_Problem requirements_:
Comb the records below for the string "robot" and copy each line where it turns up.

_Record excerpts_:
--
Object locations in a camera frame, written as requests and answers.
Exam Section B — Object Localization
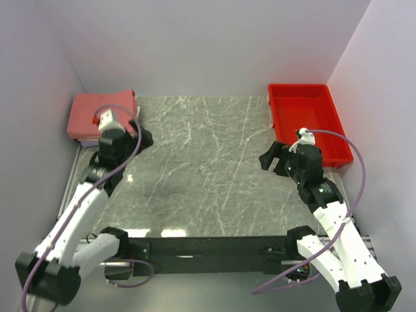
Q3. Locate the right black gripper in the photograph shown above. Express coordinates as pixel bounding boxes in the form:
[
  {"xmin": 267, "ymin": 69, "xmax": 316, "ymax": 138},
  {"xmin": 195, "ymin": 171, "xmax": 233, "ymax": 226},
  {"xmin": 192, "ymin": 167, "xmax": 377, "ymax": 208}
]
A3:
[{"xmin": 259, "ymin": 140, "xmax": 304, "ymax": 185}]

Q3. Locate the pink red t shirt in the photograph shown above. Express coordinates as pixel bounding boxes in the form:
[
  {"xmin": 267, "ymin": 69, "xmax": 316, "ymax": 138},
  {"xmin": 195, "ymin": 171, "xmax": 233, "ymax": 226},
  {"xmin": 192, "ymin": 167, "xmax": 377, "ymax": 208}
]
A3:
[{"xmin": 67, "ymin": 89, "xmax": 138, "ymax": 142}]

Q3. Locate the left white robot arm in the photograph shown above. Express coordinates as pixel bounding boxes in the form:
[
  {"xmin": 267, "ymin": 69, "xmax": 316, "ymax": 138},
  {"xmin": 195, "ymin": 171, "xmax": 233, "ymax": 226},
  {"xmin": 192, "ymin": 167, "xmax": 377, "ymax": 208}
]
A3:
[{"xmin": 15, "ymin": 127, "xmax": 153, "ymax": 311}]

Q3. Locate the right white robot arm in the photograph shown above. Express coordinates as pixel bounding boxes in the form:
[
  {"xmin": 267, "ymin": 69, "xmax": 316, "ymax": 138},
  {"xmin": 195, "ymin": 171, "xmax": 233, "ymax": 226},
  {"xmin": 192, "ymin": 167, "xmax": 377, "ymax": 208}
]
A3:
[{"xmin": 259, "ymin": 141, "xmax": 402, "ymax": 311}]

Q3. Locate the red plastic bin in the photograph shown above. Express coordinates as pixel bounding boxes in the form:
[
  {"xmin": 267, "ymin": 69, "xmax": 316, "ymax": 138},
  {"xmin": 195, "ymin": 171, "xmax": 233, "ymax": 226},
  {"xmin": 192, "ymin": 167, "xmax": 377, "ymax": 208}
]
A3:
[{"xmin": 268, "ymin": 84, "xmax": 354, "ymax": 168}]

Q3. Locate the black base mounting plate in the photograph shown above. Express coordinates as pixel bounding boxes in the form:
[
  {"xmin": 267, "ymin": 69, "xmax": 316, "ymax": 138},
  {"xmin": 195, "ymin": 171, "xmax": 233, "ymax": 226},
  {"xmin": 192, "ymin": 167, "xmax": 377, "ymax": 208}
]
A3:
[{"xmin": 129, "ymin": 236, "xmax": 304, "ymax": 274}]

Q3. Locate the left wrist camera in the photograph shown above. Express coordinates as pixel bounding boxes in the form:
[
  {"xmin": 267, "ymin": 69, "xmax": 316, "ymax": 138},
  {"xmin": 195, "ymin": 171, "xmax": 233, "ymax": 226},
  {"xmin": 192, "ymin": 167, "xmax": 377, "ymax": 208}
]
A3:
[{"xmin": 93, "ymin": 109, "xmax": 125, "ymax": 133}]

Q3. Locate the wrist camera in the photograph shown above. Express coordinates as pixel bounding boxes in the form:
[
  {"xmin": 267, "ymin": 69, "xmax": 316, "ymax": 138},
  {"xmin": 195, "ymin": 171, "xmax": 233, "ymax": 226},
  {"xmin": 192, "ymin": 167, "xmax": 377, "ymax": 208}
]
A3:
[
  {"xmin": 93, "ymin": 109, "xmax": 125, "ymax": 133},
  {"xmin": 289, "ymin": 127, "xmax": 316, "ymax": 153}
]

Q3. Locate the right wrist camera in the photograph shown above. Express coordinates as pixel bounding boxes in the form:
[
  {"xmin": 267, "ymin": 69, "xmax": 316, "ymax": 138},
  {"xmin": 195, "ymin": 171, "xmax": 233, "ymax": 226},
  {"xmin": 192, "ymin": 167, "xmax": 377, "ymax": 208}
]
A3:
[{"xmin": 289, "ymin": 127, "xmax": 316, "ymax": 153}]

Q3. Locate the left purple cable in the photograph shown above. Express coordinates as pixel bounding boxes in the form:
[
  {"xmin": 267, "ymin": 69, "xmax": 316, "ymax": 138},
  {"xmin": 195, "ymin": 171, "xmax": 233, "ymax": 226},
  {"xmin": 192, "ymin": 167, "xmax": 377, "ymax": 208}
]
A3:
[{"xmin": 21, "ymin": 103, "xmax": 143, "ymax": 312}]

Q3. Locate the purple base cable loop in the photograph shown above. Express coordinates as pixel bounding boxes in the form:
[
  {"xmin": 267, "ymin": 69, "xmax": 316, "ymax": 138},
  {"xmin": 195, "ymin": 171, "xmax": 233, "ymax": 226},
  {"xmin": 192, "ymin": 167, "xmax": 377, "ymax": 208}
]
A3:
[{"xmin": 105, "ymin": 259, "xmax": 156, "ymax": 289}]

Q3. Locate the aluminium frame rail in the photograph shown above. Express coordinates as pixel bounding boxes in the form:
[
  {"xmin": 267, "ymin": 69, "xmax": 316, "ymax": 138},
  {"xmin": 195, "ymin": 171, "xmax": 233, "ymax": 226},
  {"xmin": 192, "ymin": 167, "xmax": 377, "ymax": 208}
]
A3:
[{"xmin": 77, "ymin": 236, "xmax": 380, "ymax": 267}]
--
_Reply to the task_:
Q3. Locate the left white robot arm in the photograph shown above. Express coordinates as pixel bounding boxes in the form:
Q3. Locate the right white robot arm in the photograph shown above. Express coordinates as pixel bounding boxes in the form:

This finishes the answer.